Collections from Neil Fulwood, Carolyn Forche, Isabella Morra, Caroline Maldonado and John Gohorry

THERE’S a great poem in Neil Fulwood’s new collection which addresses the difficulty of saying what sometimes needs to be said in poetry:

“I give you a poem about the state of things/You say it’s cynical and pessimistic/You ask for something positive/You ask for a nice poem/I show you a newspaper headline/You say you don’t follow current affairs/You say politics is boring/You ask for a nostalgic poem.”

Can’t Take Me Anywhere (Shoestring Press, £10) is a wonderfully gruff collection of minimalist urban landscapes — witty and scathing about work, politics, traffic, weather and the inanities of contemporary life. It’s a book of strong individual poems too, notably All Day Long, Peril, 20 Zone, Lizard and the splendidly bleak England:

“Scratch the surface and fingernails snag/on Facebook posts arm-banded with hate./Spade the earth with boot heel encouragement/and feel the bite-back of roots twisting whitely.”

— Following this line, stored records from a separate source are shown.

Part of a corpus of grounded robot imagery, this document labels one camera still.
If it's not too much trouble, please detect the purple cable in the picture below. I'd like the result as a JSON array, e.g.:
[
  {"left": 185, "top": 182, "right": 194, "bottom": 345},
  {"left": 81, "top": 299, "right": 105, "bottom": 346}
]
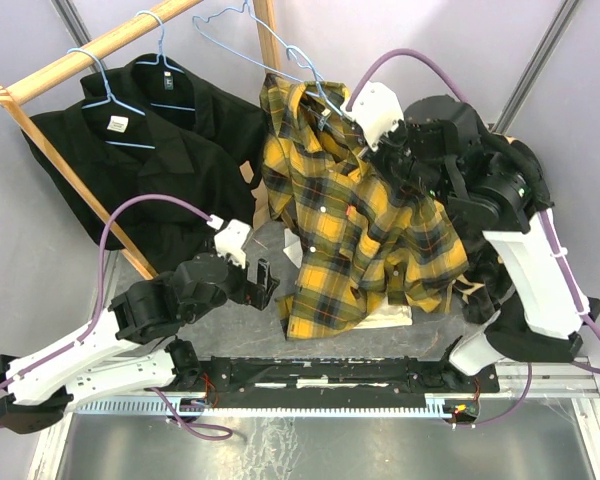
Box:
[
  {"left": 344, "top": 48, "right": 600, "bottom": 429},
  {"left": 0, "top": 194, "right": 216, "bottom": 431}
]

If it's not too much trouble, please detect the cream folded cloth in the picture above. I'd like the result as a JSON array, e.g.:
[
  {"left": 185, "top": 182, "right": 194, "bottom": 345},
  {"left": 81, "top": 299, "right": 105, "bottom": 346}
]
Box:
[{"left": 355, "top": 297, "right": 413, "bottom": 330}]

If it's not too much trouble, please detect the rear black shirt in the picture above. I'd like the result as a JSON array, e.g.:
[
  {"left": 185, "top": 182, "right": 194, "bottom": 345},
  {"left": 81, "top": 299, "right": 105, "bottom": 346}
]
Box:
[{"left": 80, "top": 54, "right": 268, "bottom": 189}]

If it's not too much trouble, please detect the black shirt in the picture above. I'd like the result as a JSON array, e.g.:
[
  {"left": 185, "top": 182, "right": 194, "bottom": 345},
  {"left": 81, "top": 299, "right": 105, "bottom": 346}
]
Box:
[
  {"left": 80, "top": 54, "right": 268, "bottom": 189},
  {"left": 31, "top": 104, "right": 255, "bottom": 272}
]

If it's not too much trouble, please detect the front black shirt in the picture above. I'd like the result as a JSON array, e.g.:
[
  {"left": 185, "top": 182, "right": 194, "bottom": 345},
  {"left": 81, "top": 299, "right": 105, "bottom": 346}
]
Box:
[{"left": 31, "top": 104, "right": 255, "bottom": 272}]

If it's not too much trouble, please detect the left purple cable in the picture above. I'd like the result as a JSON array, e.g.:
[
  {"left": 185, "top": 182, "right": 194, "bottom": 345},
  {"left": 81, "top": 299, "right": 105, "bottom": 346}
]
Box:
[{"left": 0, "top": 194, "right": 216, "bottom": 431}]

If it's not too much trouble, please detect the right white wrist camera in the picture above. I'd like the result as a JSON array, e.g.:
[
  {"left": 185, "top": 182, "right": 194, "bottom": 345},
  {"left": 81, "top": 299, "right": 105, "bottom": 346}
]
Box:
[{"left": 340, "top": 81, "right": 404, "bottom": 152}]

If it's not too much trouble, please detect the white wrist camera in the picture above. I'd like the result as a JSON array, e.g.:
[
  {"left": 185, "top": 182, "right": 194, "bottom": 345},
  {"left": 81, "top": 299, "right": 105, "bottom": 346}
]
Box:
[
  {"left": 340, "top": 81, "right": 404, "bottom": 152},
  {"left": 207, "top": 215, "right": 253, "bottom": 269}
]

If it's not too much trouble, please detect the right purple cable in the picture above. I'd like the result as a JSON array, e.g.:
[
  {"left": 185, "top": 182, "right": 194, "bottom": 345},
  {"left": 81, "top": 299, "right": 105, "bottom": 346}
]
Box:
[{"left": 344, "top": 48, "right": 600, "bottom": 429}]

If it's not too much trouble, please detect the wooden clothes rack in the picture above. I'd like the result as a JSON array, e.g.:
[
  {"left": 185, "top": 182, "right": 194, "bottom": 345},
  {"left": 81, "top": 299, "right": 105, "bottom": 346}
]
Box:
[{"left": 0, "top": 1, "right": 280, "bottom": 279}]

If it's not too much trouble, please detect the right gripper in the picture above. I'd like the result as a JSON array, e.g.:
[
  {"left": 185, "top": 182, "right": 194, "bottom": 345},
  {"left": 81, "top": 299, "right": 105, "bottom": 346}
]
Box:
[{"left": 360, "top": 111, "right": 454, "bottom": 206}]

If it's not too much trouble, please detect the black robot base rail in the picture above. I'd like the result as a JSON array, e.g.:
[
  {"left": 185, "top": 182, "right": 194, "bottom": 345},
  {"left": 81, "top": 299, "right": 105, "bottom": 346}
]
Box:
[{"left": 179, "top": 354, "right": 501, "bottom": 409}]

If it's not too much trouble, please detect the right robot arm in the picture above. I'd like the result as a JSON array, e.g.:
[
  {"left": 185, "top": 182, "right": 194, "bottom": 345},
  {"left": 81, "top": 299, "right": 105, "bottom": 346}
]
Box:
[{"left": 351, "top": 92, "right": 600, "bottom": 391}]

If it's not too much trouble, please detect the yellow plaid shirt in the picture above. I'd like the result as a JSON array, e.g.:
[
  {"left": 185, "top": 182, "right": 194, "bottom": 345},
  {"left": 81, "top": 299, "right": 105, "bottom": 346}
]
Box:
[{"left": 259, "top": 74, "right": 468, "bottom": 340}]

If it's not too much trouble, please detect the white shirt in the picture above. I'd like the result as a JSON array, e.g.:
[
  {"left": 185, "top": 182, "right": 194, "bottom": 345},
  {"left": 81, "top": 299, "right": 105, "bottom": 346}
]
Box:
[{"left": 283, "top": 228, "right": 303, "bottom": 268}]

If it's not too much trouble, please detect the blue hanger rear shirt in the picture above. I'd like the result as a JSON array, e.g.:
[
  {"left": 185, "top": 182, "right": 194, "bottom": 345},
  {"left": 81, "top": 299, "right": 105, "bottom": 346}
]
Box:
[{"left": 134, "top": 10, "right": 196, "bottom": 113}]

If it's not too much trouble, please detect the blue hanger front shirt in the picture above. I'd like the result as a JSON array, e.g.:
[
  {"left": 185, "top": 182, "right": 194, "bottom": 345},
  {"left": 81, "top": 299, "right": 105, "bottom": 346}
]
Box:
[{"left": 67, "top": 47, "right": 155, "bottom": 150}]

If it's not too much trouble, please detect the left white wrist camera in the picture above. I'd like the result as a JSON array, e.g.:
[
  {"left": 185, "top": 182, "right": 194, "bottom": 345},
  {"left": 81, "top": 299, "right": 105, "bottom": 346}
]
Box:
[{"left": 207, "top": 215, "right": 253, "bottom": 269}]

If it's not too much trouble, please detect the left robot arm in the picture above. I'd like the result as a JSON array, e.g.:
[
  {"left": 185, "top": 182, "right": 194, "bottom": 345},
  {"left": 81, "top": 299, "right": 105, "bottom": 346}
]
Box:
[{"left": 0, "top": 253, "right": 279, "bottom": 434}]

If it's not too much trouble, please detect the empty blue wire hanger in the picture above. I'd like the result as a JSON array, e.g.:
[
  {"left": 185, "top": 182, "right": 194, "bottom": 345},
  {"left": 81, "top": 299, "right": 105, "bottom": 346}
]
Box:
[{"left": 190, "top": 1, "right": 315, "bottom": 83}]

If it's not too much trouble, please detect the black floral blanket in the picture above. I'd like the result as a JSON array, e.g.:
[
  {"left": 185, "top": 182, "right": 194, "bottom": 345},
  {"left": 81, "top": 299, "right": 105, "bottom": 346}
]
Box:
[{"left": 445, "top": 131, "right": 553, "bottom": 324}]

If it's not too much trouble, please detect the white cable duct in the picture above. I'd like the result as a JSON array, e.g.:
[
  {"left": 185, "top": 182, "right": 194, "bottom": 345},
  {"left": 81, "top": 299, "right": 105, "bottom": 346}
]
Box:
[{"left": 76, "top": 394, "right": 451, "bottom": 420}]

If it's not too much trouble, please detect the blue hanger shirt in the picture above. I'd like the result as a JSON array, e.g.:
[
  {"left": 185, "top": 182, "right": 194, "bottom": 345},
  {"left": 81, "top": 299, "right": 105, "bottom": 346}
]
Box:
[
  {"left": 134, "top": 10, "right": 196, "bottom": 113},
  {"left": 67, "top": 47, "right": 155, "bottom": 150}
]

The problem of “translating” the untranslatable into poetry is also at the heart of Carolyn Forche’s The Country Between Us (Bloodaxe, £9.95):

“There is a cyclone fence between/ourselves and the slaughter and behind it/we hover in a calm protected world like/netted fish.”

The book was first published in 1981, when Forche returned to the US from El Salvador, where she had been working as a journalist. It is back in print to coincide with the publication of her memoir of those times, What You Have Heard is True: A Memoir of Witness and Resistance.

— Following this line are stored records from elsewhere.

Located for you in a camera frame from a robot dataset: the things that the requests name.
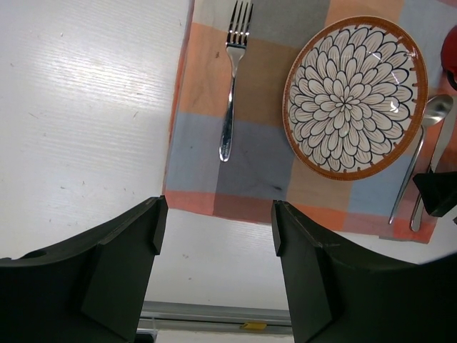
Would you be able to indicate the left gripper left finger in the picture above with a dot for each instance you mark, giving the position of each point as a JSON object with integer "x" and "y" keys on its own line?
{"x": 88, "y": 288}

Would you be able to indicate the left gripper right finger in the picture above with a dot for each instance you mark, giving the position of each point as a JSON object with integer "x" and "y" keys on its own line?
{"x": 339, "y": 291}

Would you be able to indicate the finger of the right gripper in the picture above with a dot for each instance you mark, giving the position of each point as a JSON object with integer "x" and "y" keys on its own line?
{"x": 438, "y": 191}

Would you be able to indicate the silver table knife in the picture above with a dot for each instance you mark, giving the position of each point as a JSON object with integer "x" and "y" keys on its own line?
{"x": 444, "y": 137}

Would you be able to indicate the silver spoon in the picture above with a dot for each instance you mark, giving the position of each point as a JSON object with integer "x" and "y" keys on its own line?
{"x": 437, "y": 108}

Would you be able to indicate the floral patterned ceramic plate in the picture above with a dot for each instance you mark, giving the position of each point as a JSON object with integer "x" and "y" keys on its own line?
{"x": 354, "y": 98}

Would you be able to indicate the red mug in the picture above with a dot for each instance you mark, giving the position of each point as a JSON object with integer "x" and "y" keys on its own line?
{"x": 449, "y": 57}

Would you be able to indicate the orange checked cloth placemat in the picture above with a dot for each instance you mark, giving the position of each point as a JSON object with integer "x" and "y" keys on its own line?
{"x": 262, "y": 166}

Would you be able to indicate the silver fork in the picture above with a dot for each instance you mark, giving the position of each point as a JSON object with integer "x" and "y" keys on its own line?
{"x": 236, "y": 45}

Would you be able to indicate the aluminium frame rail front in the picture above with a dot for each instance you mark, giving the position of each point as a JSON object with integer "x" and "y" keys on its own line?
{"x": 215, "y": 319}

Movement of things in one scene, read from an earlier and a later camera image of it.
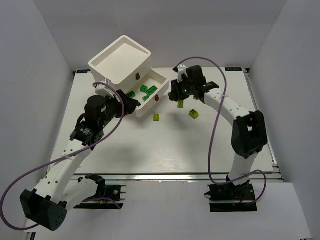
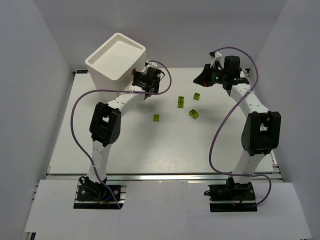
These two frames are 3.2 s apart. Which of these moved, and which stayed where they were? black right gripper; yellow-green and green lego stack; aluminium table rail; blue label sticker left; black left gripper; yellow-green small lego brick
Moved: black right gripper; black left gripper
Stayed: aluminium table rail; blue label sticker left; yellow-green small lego brick; yellow-green and green lego stack
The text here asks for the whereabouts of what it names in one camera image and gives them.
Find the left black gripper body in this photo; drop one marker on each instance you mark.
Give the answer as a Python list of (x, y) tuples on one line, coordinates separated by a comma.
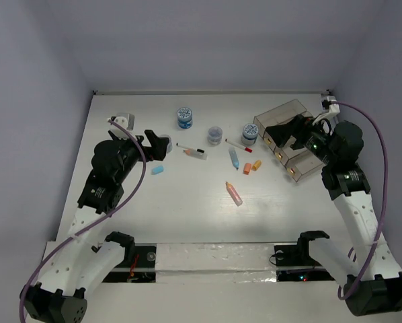
[(130, 151)]

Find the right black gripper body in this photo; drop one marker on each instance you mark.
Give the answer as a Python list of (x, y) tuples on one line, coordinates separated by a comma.
[(314, 139)]

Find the clear purple clip jar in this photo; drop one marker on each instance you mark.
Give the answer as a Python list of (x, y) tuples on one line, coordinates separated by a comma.
[(169, 145)]

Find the blue lidded jar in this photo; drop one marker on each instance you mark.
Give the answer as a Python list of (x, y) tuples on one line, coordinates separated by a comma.
[(249, 134), (184, 117)]

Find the red capped white marker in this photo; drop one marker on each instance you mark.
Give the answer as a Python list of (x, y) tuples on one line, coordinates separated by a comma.
[(240, 146)]

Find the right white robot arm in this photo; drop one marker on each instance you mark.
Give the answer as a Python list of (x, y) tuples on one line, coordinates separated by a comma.
[(370, 282)]

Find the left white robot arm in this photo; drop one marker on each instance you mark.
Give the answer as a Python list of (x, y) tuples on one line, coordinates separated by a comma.
[(86, 256)]

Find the blue eraser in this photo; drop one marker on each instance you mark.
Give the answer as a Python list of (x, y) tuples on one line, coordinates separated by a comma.
[(157, 170)]

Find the clear tiered organizer box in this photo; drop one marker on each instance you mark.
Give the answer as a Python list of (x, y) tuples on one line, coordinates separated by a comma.
[(299, 163)]

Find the clear pencil shaped eraser case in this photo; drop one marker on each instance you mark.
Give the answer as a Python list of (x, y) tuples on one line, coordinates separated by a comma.
[(195, 154)]

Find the yellow eraser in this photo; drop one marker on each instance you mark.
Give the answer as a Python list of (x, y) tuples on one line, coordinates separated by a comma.
[(256, 165)]

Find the black capped white marker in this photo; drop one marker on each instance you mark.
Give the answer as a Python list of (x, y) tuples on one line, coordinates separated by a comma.
[(190, 148)]

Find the orange eraser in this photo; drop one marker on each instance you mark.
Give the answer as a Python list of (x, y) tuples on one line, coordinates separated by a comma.
[(247, 168)]

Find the blue pencil shaped highlighter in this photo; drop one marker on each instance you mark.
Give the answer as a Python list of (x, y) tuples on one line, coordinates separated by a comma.
[(234, 157)]

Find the pink pencil shaped highlighter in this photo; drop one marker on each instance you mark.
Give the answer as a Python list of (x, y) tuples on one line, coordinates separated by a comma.
[(233, 194)]

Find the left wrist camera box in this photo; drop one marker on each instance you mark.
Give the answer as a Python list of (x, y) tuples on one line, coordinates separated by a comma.
[(124, 120)]

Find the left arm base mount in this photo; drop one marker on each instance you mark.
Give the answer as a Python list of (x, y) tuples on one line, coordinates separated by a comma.
[(138, 265)]

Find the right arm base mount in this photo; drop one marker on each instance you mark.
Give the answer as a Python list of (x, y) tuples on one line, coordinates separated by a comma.
[(293, 263)]

It is a book about imperialism, genocide and atrocity (“There is nothing one man will not do to another”). Nearly 40 years later, the poems still possess a shocking power, especially The Colonel, Expatriate and Return, which tells the story of Lil Milagro Ramirez, poet, guerilla leader and lover of Roque Dalton, who was tortured and murdered by the US-backed National Guard:

“who after years of confinement did not/know what year it was, how she walked/with help and was forced to shit in public./Tell them about the razor, the live wire,/dry ice and concrete, grey rats and above all/who fucked her, how many times and when.”

Isabella Morra was born into an impoverished aristocratic family in 16th-century Italy. Forced to live in strict isolation in a castle in Valsinni on a steep cliff above the Ionian Sea, she devoted herself to writing a series of extraordinary poems about her longing for escape:

“I write weeping about the fierce assaults/on me by cruel Fortune and the lost days/of my youth, how in this vile, odious hamlet/I spend my life without a word of praise.”

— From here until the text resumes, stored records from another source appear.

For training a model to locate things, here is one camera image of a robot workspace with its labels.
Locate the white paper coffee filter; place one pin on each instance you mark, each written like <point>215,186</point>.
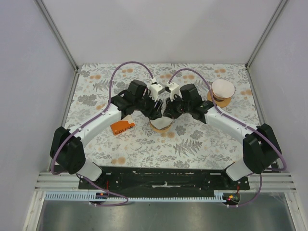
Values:
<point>223,88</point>

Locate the light blue cable duct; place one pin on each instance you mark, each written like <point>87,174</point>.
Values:
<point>98,197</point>

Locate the orange coffee filter box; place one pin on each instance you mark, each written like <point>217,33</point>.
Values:
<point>122,125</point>

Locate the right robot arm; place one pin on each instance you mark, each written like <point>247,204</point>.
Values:
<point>260,146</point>

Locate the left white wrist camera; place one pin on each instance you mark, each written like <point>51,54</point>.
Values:
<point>155,89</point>

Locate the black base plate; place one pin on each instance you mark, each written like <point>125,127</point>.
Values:
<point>167,182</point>

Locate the wooden ring dripper holder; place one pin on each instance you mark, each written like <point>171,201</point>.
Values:
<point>221,102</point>

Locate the floral tablecloth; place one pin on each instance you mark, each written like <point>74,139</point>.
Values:
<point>188,144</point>

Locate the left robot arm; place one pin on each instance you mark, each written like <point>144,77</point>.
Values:
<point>67,149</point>

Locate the aluminium frame rail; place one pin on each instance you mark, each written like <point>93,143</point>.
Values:
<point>271,182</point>

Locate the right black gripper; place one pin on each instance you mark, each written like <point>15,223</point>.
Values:
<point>169,111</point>

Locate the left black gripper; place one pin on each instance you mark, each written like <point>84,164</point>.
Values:
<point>153,113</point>

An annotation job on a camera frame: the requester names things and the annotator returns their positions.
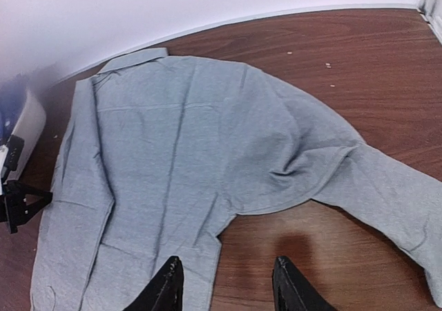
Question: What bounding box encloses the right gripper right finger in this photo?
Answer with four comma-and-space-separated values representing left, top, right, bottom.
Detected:
272, 256, 334, 311

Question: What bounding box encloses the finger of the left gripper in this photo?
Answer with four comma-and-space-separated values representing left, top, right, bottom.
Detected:
2, 180, 52, 234

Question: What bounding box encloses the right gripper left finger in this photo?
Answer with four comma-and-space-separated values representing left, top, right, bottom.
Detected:
124, 256, 184, 311

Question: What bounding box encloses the white plastic basket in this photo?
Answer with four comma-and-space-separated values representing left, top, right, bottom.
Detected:
8, 88, 46, 180

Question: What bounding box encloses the grey long sleeve shirt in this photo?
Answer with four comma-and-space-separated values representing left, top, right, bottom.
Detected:
30, 48, 441, 310

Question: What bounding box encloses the blue plaid shirt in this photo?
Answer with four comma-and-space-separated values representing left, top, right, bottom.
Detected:
1, 75, 26, 144

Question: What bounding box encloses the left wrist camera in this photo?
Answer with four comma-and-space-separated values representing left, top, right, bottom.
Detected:
1, 135, 25, 196

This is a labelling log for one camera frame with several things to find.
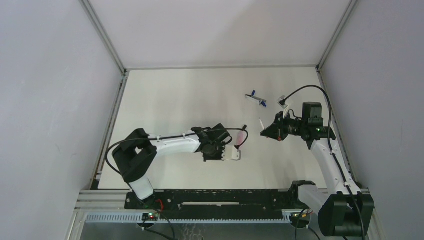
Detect pink highlighter pen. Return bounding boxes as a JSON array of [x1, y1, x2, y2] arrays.
[[234, 130, 249, 149]]

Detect grey pen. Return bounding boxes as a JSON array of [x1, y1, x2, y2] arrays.
[[245, 94, 263, 104]]

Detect white pen blue end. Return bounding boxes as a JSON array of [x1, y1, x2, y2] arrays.
[[254, 98, 267, 108]]

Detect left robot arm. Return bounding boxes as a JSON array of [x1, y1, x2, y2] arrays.
[[112, 124, 240, 200]]

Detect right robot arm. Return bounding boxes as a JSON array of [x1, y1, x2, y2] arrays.
[[260, 102, 375, 238]]

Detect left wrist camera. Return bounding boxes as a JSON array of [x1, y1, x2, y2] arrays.
[[221, 145, 242, 161]]

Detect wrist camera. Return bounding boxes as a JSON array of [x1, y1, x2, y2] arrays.
[[277, 95, 290, 110], [221, 145, 242, 161]]

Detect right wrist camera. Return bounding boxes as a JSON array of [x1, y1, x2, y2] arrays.
[[277, 95, 290, 110]]

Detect right camera cable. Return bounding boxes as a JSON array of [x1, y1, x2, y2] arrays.
[[284, 85, 366, 240]]

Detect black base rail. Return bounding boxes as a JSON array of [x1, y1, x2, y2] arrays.
[[124, 189, 307, 221]]

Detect aluminium frame rails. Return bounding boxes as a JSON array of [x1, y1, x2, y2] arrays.
[[67, 189, 379, 240]]

When Morra was 26, she was murdered by her brothers in an “honour” killing. She was buried in an unmarked grave and her poetry was forgotten for several hundred years.

Isabella (Smokestack Books, £7.99) is the first complete British edition of her poetry in Italian and English and it includes a series of poems written by translator Caroline Maldonado about the life and brutal death of this remarkable young woman in the context of femminicidi and honour killings in our own time:

“Isabella is faceless. There exists no painting, no sketch./Her burial place was not marked, so I search for her features/in the landscape she made hers. Every place has a story to tell.”

Meanwhile, John Gohorry has been talking to the birds. Pipsqueak is a parakeet “fresh out of Paradise,” a popinjay, a polyglot and a polymath.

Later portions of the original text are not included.